I have a download button for large files, which must wait for a multipart data fetch to complete (this is the only fetch method currently available to me), parse a File from the result, then use the invisible anchor tag hack to initiate a download. This means the user isn't able to do anything nice like watch the progress as the file downloads, or open the file in a new tab and wait for it to load. Just a long pause and then... all downloaded!

What would be much better is if I could take a ReadableStream of the main file content which itself would read the body stream of the Fetch API (I already have this for streaming text and video content onto the page). Then I could create a URL out of that stream and its content type, render an <a> tag, and the browser could either load it in a separate tab or initiate a client download. I don't know how niche my use case is, but to be able to solve it would be extremely cool.

ETA: I am looking more into using service workers for this, and it seems like it could maybe be a good solution.

jimmywarting commented 3 years ago

ETA: I am looking more into using service workers for this, and it seems like it could maybe be a good solution.

just a heads up; Service workers are sort lived and can interrupt the request if it takes too long 😞 .

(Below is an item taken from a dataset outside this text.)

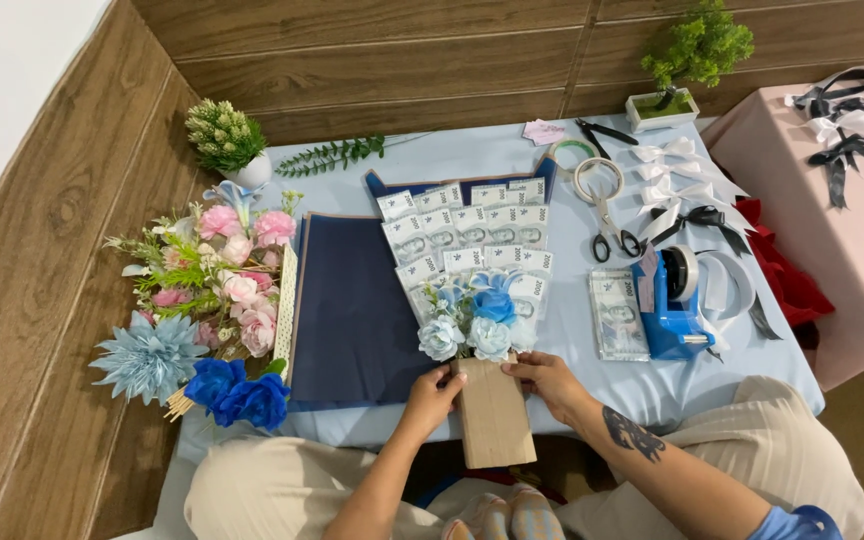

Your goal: Assembling a decorative bouquet using blue wrapping paper, artificial flowers, and currency notes.

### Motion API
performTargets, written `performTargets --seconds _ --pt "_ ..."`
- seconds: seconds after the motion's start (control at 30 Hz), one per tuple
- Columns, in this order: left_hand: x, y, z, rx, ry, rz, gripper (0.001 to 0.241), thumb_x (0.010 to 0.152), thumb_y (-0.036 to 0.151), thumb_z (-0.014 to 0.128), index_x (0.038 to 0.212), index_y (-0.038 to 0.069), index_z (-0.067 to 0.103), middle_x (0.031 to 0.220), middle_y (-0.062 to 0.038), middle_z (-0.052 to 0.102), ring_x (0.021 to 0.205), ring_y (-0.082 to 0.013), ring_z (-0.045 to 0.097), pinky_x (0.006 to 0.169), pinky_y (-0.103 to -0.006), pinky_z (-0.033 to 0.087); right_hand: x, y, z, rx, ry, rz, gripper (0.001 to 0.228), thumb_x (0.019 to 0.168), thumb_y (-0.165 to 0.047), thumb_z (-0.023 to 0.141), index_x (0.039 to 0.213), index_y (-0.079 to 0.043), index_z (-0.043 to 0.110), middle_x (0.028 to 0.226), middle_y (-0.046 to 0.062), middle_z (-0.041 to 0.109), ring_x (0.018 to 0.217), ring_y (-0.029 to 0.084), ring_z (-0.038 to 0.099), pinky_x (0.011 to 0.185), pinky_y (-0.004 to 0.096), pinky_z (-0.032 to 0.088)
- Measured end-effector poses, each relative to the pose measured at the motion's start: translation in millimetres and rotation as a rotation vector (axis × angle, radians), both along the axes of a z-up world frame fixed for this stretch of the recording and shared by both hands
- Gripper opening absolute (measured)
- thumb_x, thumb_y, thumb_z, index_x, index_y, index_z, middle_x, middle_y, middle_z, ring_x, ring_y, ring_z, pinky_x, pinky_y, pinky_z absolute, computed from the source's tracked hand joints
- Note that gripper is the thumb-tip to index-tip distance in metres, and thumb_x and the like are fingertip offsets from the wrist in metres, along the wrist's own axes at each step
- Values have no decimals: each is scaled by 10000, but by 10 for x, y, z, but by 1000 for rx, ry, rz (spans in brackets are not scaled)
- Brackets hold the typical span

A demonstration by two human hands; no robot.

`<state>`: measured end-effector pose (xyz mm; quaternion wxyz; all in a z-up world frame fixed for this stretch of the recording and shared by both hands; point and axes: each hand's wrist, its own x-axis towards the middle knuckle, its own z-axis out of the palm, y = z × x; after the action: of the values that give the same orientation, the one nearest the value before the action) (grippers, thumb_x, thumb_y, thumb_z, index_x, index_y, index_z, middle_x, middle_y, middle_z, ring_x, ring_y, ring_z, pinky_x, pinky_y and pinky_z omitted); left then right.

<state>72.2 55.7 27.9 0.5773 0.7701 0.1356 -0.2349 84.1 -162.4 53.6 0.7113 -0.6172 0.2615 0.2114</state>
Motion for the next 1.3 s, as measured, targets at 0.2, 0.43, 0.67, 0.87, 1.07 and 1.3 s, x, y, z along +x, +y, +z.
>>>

@benwiley4000 have a look at this if you want to save large files with streams:

benwiley4000 commented 3 years ago

@jimmywarting how long before interruptions take place? Do the tools you shared support download via URL?

jimmywarting commented 3 years ago

how long before interruptions take place?

@benwiley4000 think it was something like 30s in FF and 5m in chrome can't remember; long time ago. might have changed also. The timer resets when an event comes in like a fetch, postMessage or a push event (https://github.com/w3c/ServiceWorker/issues/980) Somewhere it was said that it should be allowed to stay alive for the duration of a controlling window handling a request/response that responded with a custom response; closing the window would mean that the timer would start or interrupt the response

But if you are only responding with a Response without new Response(new ReadableStream(...)) and the service worker don't have to do any work (transformation like decryption or anything like that) than the service worker can be terminated safely

Me and others would love to have long lived service worker...

Do the tools you shared support download via URL?

not per say but you can do fetch(request).then(response => response.body.pipeTo(writableStream))

The StreamSaver and the native file system adapter lib keeps pinging the service worker with postMessage until the stream is closed (finished)

the native file system (only available in blink behind a flag) don't require service worker, you get a write handle to write chunks, blob, strings, arrayBuffer and arrayBufferView to.

benwiley4000 commented 3 years ago

@jimmywarting thanks for the info. BTW to whomever marked that as off-topic, I don't think it's off-topic since it's related to the need and potential workarounds for URL.createObjectURL(stream).